*What the task asks*:
Nothing belongs in the answer except the lines of the material that include "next".

*The input*:

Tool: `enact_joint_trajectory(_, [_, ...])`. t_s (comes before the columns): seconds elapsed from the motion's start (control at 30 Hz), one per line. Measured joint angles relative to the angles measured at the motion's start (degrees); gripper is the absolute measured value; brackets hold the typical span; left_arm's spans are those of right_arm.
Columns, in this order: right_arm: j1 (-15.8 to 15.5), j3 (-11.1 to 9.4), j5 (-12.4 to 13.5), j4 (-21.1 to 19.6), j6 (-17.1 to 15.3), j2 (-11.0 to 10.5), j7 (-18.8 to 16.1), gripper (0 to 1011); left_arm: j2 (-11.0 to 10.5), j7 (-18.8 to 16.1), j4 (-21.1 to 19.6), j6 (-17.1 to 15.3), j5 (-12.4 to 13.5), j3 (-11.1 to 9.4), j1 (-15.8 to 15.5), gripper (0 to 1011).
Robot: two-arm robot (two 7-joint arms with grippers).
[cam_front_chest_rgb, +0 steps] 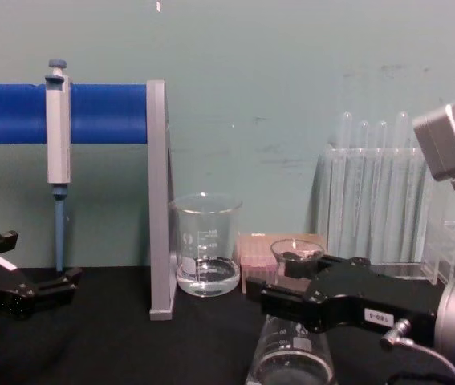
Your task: Grasp the erlenmeyer flask with one hand, shake it three times, then place it back.
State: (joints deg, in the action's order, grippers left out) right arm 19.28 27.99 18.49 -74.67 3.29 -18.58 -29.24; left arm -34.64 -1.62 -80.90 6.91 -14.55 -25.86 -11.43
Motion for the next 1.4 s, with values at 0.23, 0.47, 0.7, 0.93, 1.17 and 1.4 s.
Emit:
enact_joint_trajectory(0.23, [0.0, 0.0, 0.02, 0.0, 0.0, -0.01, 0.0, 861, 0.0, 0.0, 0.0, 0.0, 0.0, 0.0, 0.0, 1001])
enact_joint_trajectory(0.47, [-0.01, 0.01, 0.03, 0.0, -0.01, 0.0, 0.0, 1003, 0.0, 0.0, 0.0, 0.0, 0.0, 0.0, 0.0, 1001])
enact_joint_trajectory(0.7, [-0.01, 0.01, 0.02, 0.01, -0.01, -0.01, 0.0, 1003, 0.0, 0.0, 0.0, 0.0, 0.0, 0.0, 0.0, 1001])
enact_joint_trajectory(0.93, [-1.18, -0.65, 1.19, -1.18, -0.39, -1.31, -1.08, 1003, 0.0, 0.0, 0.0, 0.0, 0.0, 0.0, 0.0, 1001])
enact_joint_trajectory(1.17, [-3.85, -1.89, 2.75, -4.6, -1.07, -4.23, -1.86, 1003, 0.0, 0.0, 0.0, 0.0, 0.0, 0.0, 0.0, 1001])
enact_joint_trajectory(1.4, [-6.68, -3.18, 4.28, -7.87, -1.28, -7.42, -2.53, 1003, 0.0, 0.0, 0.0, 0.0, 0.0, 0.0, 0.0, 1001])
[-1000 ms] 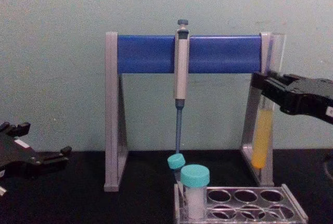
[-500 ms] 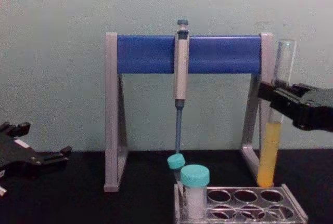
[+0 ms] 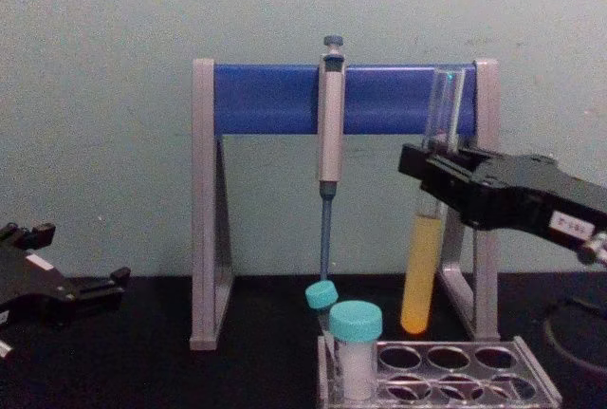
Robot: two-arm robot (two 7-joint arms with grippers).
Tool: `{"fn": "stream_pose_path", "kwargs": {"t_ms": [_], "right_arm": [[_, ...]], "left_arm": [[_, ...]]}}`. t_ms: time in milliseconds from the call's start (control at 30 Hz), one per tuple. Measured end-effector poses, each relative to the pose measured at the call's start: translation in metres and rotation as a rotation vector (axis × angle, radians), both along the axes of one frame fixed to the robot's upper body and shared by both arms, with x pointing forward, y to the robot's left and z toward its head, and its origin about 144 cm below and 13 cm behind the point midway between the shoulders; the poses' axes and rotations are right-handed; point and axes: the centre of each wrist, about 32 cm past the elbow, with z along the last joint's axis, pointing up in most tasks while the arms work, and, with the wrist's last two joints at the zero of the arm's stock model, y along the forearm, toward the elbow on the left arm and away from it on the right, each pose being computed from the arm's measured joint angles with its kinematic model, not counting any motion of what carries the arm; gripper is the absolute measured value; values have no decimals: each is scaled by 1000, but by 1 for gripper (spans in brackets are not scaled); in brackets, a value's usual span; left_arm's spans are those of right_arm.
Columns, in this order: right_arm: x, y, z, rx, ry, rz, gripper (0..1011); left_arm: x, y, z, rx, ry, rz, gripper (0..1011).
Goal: Pick up the test tube from the test tube rack, shake it, then place it back into the test tube rack.
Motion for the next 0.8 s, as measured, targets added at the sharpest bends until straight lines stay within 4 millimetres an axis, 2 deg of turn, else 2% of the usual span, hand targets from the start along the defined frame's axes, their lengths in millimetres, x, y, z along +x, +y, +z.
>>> {"fn": "stream_pose_path", "kwargs": {"t_ms": [333,533,800], "right_arm": [[29,4,-1,2,-4,-42,230],[34,-2,0,4,-8,-91,230],[32,-10,0,5,-10,-125,230]], "left_arm": [[0,0,0,0,0,0,1010],[0,0,0,0,0,0,1010],[0,0,0,0,0,0,1010]]}}
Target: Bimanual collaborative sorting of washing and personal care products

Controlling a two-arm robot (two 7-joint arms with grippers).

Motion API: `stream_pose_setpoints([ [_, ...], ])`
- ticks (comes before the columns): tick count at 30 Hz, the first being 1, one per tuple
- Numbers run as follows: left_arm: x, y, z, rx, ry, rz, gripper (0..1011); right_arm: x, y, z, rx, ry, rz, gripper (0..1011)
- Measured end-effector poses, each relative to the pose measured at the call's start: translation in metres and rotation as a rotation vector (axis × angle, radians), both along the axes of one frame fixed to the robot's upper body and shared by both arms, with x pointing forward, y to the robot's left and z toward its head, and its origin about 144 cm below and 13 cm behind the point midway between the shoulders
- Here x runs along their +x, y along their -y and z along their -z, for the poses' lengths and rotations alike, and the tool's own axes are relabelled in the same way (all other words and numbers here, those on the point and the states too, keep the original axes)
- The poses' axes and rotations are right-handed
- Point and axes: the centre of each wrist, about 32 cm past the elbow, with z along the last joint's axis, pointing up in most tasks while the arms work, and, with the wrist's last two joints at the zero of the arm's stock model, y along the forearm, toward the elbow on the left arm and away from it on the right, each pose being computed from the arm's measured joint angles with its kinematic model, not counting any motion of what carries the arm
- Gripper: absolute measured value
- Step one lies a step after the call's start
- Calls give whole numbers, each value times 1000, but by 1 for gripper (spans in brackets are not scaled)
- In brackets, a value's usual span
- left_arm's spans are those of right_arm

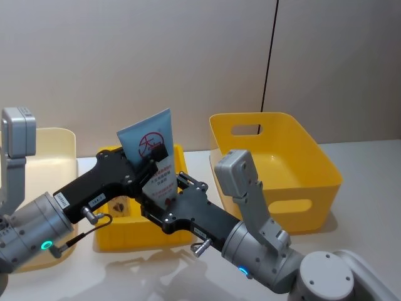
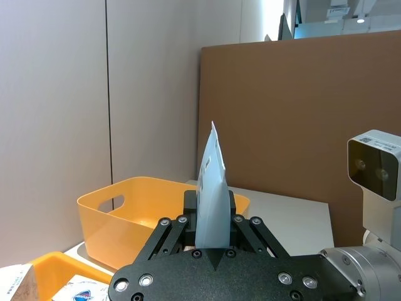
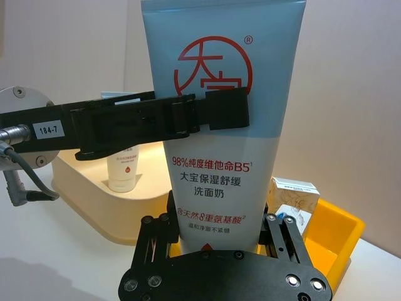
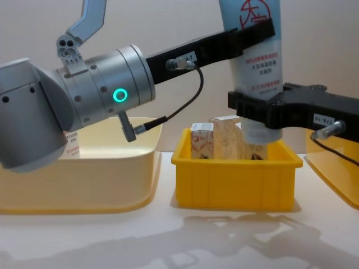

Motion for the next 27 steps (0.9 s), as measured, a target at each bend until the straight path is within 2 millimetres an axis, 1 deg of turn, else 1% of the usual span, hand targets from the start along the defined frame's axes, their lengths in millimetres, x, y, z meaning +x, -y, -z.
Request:
stream_pose_setpoints([
  [5,0,0,0,0,0,0,229,0,0,0,-1,1,0,626],
  [8,0,0,0,0,0,1,281,0,-1,1,-2,0,0,604],
  [10,0,0,0,0,0,1,340,0,-1,1,-2,0,1,588],
  [11,0,0,0,0,0,1,391,0,-1,1,-2,0,1,586],
  [18,0,0,0,0,0,0,594,0,-1,1,-2,0,1,547],
  [19,0,0,0,0,0,0,653,0,-1,1,-3,0,1,543],
  [20,0,0,0,0,0,0,653,0,-1,1,-3,0,1,536],
  [23,0,0,0,0,0,0,770,0,-1,1,-3,0,1,524],
  [25,0,0,0,0,0,0,812,0,-1,1,-3,0,2,515],
  [27,0,0,0,0,0,0,877,0,-1,1,-3,0,4,513],
])
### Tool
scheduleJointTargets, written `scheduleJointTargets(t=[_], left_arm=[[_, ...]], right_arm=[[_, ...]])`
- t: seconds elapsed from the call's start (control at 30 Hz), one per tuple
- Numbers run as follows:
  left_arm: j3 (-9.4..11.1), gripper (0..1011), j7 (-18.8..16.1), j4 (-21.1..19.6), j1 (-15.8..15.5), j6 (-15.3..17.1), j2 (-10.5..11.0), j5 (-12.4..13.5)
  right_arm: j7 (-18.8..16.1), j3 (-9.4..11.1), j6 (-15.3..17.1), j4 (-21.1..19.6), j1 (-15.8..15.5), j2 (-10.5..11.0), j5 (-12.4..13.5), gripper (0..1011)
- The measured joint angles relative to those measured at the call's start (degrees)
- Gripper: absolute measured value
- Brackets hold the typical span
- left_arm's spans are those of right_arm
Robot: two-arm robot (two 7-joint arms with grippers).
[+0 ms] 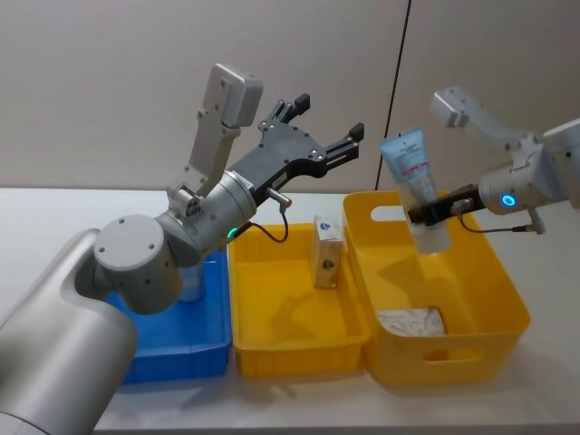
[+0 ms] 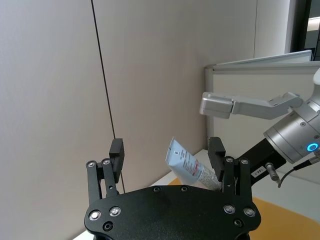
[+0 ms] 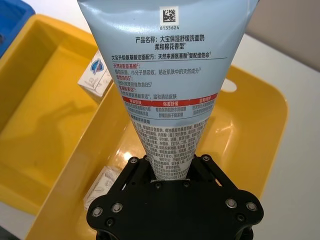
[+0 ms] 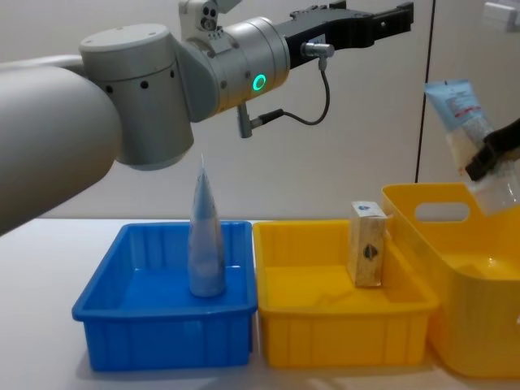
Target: Bimanual collaborative sorting of washing and personal care products
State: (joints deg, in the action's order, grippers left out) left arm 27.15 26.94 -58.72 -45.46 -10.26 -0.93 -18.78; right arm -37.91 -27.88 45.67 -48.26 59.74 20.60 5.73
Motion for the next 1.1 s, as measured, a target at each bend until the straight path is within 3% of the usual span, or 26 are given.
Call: scheduleJointTargets(t=[0.37,0.8,1.1], left_arm=[[0.0,1001,0.0,0.0,0.0,0.0,0.0,0.0],[0.0,1001,0.0,0.0,0.0,0.0,0.0,0.0],[0.0,1001,0.0,0.0,0.0,0.0,0.0,0.0]], right_arm=[[3.9,3.1,-1.7,-6.0,-3.5,1.0,1.6,203],[6.2,5.0,-2.7,-9.6,-5.6,1.5,2.6,652],[6.9,5.5,-3.0,-10.7,-6.2,1.7,2.8,906]])
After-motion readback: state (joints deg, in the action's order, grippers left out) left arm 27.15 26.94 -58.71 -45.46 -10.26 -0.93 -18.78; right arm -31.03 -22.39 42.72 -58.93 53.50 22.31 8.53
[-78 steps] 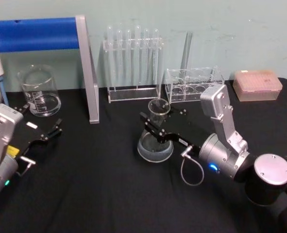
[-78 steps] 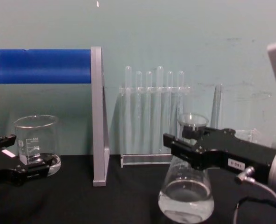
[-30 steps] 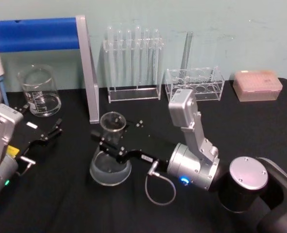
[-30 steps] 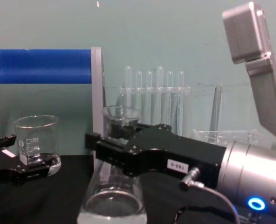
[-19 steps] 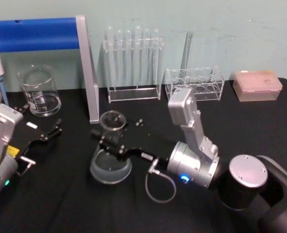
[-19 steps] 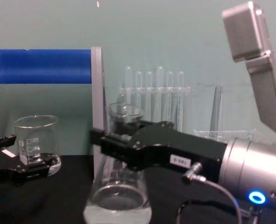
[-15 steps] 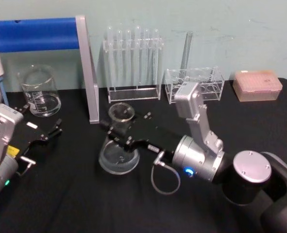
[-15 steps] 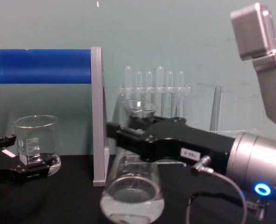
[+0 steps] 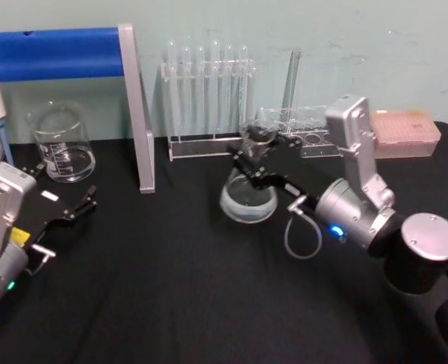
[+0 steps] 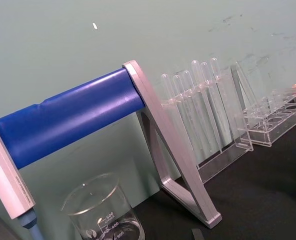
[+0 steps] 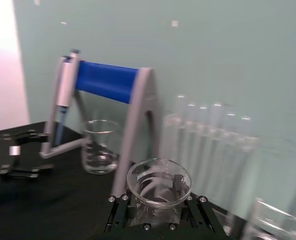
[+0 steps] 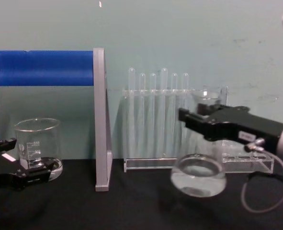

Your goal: Grasp the erlenmeyer flask with one hand, shake it three times, then place it back.

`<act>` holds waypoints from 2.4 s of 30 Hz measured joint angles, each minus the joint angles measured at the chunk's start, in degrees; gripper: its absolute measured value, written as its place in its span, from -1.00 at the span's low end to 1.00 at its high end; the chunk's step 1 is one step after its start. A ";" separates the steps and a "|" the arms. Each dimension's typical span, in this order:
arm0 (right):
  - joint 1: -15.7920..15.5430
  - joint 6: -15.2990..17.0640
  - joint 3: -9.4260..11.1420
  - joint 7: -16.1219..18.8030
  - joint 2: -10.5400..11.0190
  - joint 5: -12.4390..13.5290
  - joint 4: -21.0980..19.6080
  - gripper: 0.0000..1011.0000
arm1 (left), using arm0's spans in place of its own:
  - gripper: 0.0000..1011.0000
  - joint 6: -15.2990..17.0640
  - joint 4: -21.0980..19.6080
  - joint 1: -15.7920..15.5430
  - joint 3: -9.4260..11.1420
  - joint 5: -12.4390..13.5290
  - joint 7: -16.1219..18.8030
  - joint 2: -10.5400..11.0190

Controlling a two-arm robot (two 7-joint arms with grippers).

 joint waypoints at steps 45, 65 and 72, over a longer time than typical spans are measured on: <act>-1.92 2.35 -3.82 6.31 -2.62 1.41 -3.92 -0.11 | 0.98 0.00 0.00 0.00 0.00 0.00 0.00 0.00; -1.52 2.25 -7.37 7.44 -1.22 3.24 -4.76 -0.11 | 0.98 0.00 0.00 0.00 0.00 0.00 0.00 0.00; -0.66 1.58 -5.52 4.77 -0.61 2.05 -3.24 -0.11 | 0.98 0.00 0.00 0.00 0.00 0.00 0.00 0.00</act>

*Response*:
Motion for the next 1.4 s, with values at 0.23, 0.47, 0.7, 0.93, 1.17 and 1.4 s.
Motion for the next 0.8 s, as measured, targets added at the sharpest bends until straight lines stay within 4 millimetres an axis, 2 deg of turn, else 2% of the usual span, hand targets from the start along the defined frame's axes, their lengths in millimetres, x, y, z along +x, +y, +z.
Motion for the next 27 steps (0.9 s), as measured, a target at each bend until the straight path is within 2 millimetres an axis, 1 deg of turn, else 1% of the usual span, hand targets from the start along the defined frame's axes, their lengths in millimetres, x, y, z meaning +x, -y, -z.
Motion for the next 1.1 s, as measured, a target at each bend until the straight path is within 3% of the usual span, or 26 are given.

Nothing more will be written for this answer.